“Esto es un sacrificio enorme. Ayer me llegó el primer pago y con eso no me alcanza casi ni para la luz, y menos que está tan cara”, afirma el ministro de Relaciones Exteriores, Manuel González Sanz. La exageración es evidente y su propósito es jocoso, pero detrás de la broma hay una verdad opacada por la demagogia y sempiterna pretensión de ordeñar el populismo para ganar capital político.
En Costa Rica es difícil conformar un gabinete porque el Gobierno no puede competir en el mercado laboral para atraer talento. En demasiados casos, el ministro es designado luego del rechazo de varias ofertas formuladas a quienes el presidente hubiera preferido para el cargo.

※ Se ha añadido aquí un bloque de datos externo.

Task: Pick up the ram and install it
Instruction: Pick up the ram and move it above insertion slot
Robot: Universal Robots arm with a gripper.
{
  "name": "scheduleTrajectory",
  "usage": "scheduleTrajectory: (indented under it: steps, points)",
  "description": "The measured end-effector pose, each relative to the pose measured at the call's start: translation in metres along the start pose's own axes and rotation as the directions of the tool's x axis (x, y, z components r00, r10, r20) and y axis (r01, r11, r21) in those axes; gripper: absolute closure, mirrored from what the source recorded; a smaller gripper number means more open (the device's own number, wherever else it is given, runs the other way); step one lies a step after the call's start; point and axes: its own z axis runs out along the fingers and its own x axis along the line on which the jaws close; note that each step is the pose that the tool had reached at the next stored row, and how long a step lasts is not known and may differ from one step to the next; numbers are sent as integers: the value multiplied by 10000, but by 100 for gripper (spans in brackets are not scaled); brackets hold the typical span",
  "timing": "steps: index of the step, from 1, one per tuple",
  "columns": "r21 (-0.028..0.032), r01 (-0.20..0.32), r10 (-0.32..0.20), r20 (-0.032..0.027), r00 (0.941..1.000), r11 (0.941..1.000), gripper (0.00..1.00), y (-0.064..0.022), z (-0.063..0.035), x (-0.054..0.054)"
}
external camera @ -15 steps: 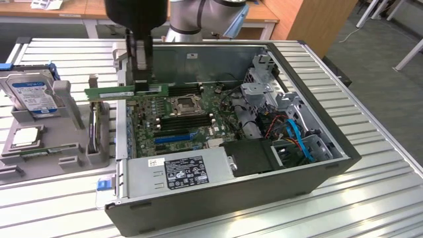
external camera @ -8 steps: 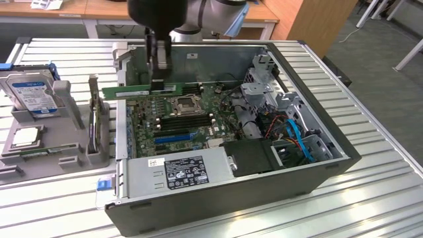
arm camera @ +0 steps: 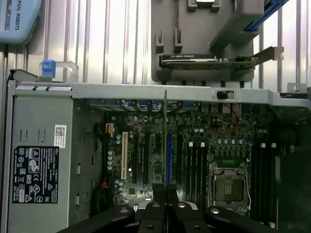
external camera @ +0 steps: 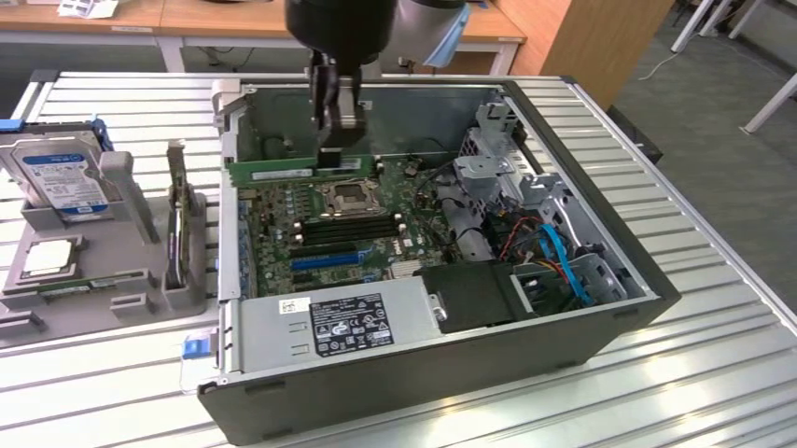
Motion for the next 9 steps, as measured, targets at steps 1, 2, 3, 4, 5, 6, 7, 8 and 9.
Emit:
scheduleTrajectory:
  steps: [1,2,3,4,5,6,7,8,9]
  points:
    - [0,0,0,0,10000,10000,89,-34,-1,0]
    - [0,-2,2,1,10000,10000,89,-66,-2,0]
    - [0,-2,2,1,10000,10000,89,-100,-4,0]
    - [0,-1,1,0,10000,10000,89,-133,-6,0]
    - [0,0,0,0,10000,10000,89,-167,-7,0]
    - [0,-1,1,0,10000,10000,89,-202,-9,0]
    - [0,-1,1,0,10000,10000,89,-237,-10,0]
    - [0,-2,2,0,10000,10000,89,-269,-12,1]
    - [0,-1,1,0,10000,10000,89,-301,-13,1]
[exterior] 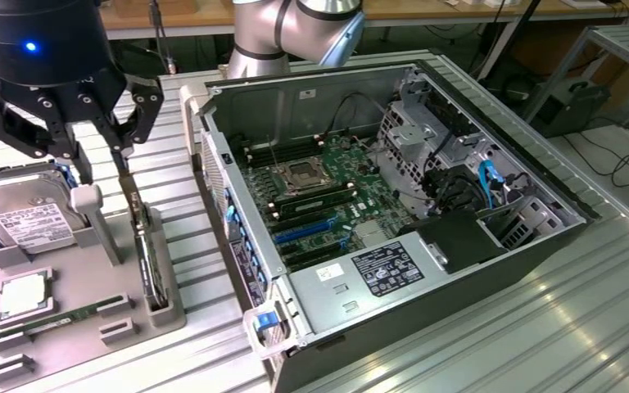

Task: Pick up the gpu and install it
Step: 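Pick up the gpu and move the gpu toward the slot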

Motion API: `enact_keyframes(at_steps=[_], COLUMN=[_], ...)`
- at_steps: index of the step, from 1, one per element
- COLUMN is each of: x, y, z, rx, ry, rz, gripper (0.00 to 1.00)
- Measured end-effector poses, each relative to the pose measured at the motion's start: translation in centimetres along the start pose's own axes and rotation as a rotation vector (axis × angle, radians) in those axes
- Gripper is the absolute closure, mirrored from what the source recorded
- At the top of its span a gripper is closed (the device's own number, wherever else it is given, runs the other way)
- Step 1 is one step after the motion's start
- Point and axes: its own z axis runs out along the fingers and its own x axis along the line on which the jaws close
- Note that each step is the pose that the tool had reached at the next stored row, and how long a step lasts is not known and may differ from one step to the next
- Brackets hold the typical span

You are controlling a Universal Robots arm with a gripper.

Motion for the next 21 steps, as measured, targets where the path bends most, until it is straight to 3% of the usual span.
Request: enact_keyframes(at_steps=[1,5,6,7,21], x=[0.0,0.0,0.0,0.0,-0.4], y=[0.00,0.00,0.00,0.00,0.21], z=[0.00,0.00,0.00,0.01,1.22], rx=[0.0000,-0.0001,-0.0005,-0.0018,-0.0026], ry=[0.0000,0.0000,-0.0004,-0.0014,-0.0018], rz=[0.000,0.000,0.000,0.000,-0.017], gripper=[0.64,0.40,0.40,0.34,0.34])
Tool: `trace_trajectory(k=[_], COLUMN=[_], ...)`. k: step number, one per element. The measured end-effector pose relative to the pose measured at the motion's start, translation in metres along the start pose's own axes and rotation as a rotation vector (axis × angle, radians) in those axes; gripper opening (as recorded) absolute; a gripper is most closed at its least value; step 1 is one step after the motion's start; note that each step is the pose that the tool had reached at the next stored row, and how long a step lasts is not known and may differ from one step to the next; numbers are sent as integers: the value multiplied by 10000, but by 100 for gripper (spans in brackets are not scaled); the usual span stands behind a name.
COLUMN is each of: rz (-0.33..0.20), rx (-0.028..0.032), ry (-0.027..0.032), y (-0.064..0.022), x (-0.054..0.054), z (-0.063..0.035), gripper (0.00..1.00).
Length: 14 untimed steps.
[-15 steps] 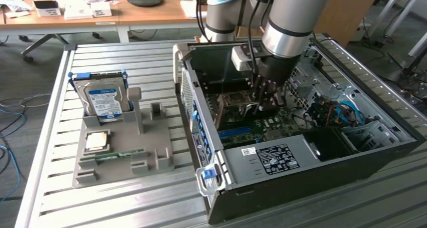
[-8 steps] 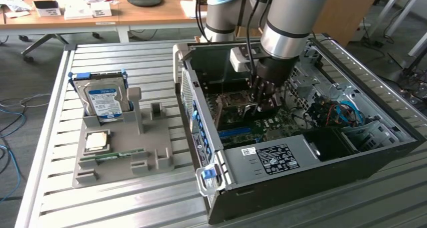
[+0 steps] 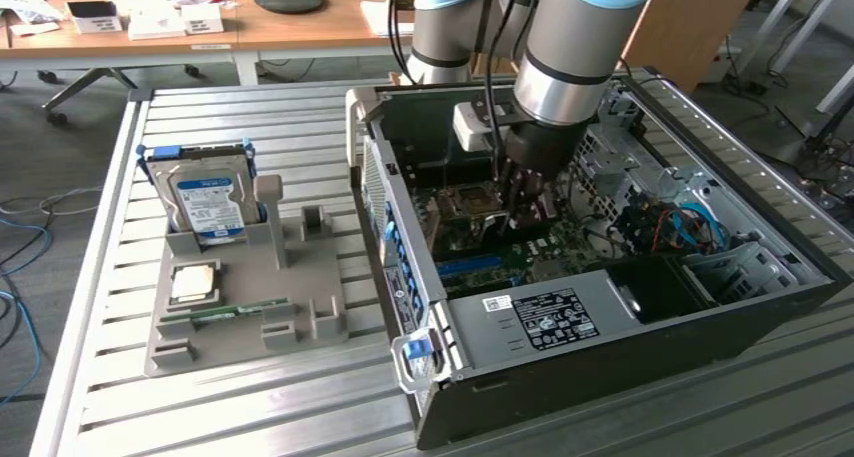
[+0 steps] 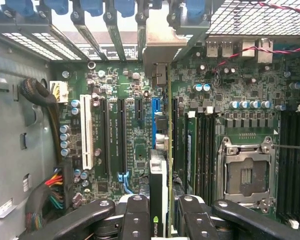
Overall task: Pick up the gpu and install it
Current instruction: 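Insert the gpu into the slot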
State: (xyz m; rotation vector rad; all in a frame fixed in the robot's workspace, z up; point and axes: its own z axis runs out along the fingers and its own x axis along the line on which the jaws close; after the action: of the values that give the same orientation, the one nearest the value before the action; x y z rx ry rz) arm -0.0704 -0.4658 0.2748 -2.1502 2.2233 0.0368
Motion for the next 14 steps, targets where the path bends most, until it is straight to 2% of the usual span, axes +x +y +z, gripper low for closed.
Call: trace_trajectory(k=[7, 14], rz=[1, 0], rx=[0, -1], ry=[0, 1], y=[60, 65], x=[2, 16], z=[12, 48], gripper=[27, 27])
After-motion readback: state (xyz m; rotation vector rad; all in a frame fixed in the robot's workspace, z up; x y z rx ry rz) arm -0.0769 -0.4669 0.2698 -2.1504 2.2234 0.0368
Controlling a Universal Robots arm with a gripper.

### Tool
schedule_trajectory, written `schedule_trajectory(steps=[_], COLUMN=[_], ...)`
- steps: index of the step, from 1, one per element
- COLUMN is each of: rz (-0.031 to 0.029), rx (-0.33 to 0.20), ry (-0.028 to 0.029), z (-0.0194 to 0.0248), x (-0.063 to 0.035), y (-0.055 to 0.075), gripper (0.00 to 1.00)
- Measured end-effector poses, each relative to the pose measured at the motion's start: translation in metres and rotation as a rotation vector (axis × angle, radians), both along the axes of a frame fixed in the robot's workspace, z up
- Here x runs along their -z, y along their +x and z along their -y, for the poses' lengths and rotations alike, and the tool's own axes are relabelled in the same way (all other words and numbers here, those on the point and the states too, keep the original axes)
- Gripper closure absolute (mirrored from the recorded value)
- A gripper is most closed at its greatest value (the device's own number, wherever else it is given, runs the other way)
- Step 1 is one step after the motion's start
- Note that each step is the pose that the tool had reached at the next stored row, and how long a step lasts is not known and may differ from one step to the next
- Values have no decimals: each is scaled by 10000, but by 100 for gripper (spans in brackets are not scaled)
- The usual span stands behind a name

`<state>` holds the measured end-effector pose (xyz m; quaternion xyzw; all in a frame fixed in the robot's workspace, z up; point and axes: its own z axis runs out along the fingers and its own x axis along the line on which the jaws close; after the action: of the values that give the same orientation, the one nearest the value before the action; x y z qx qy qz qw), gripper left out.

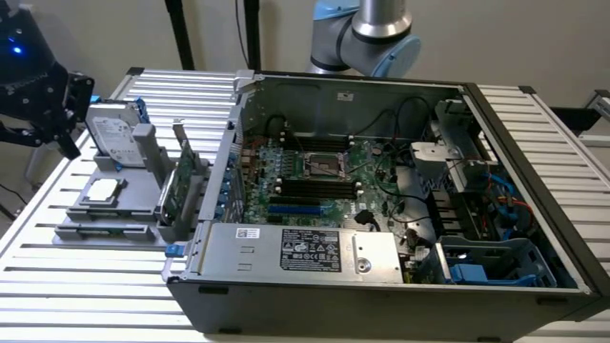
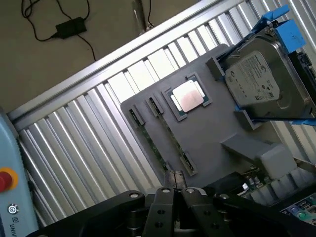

Hay muchas razones para rechazar un cargo público, pero la remuneración no debería estar entre ellas o, cuando menos, debería ser un factor menos determinante. En nuestro país, el servicio público en los estratos superiores de la Administración está reservado para quienes no necesitan el dinero o están dispuestos a hacer un sacrificio. Cuando el nombramiento implica un aumento salarial para el designado, es preciso preguntar las razones.
Los máximos niveles de la función pública no deben ser coto de los adinerados, los místicos o los ineptos, mucho menos de quienes tengan en mente compensar ingresos con métodos reprobables. Los ministros baratos son un ahorro malentendido y, en consonancia con el refrán, pueden salir caros.
Por fortuna, la queja envuelta en broma surge ahora de la administración del Partido Acción Ciudadana, tantas veces crítico de los salarios del gabinete y muchas veces opuesto a los ajustes necesarios. También los medios de comunicación debemos reflexionar sobre el tema. La “denuncia” de cualquier ajuste salarial en los cargos ministeriales es fuente de titulares fáciles, con el aplauso garantizado de amplios sectores de la opinión pública. Pocas veces la información va acompañada de la contextualización necesaria, como la comparación del cargo con sus similares en la esfera privada o aun en el resto de la Administración Pública.
Hay cientos de funcionarios de menor rango cuyos ingresos superan los de un ministro y, entre los pensionados, muchos reciben sumas que en el gabinete despertarían envidia. Si el país se ahorrara un par de pensiones de seis o siete millones de colones –y las hay–, podría aumentar significativamente el salario de todos los ministros, pero, en Costa Rica, nos acostumbramos a ver con cierta naturalidad las pensiones de lujo y, cuando menos, las aceptamos como “derecho adquirido”, mientras nos rasgamos las vestiduras ante la posibilidad de que a un ministro se le compense de conformidad con el mercado y hasta con menos.
El ministro, por lo demás, es un funcionario activo, en un cargo de alta responsabilidad y gran exigencia de tiempo y esfuerzo. El pensionado de lujo está libre de responsabilidades y, si se le hubiera aplicado la normativa vigente para el común de los costarricenses, disfrutaría, quizá, de la pensión máxima de la Caja Costarricense de Seguro Social. Por algún motivo, sin embargo, el país contempla con pasividad a los jubilados de los regímenes especiales y reacciona con furia cuando se sugiere elevar los sueldos de la máxima jerarquía del Poder Ejecutivo.
El salario base de varios ministros ronda ¢1,2 millones y puede ascender a ¢2,4 millones con prohibición, anualidades y carrera profesional. Ya en marzo del 2011, el alcalde de Talamanca ganaba ¢2,7 millones y eso lo ubicaba de último en una lista de 15 jefes de gobiernos locales publicada por La Nación . El de San José ganaba ¢6 millones y el de Limón, ¢4,1 millones.
La suma de los salarios de los 15 alcaldes se acerca y quizá supera el costo del gabinete en pleno. Es hora de que el país valore y remunere los altos cargos del Poder Ejecutivo. Si los salarios actuales reducen el atractivo de esas posiciones, siempre será difícil darles el elevado nivel técnico exigido por las circunstancias.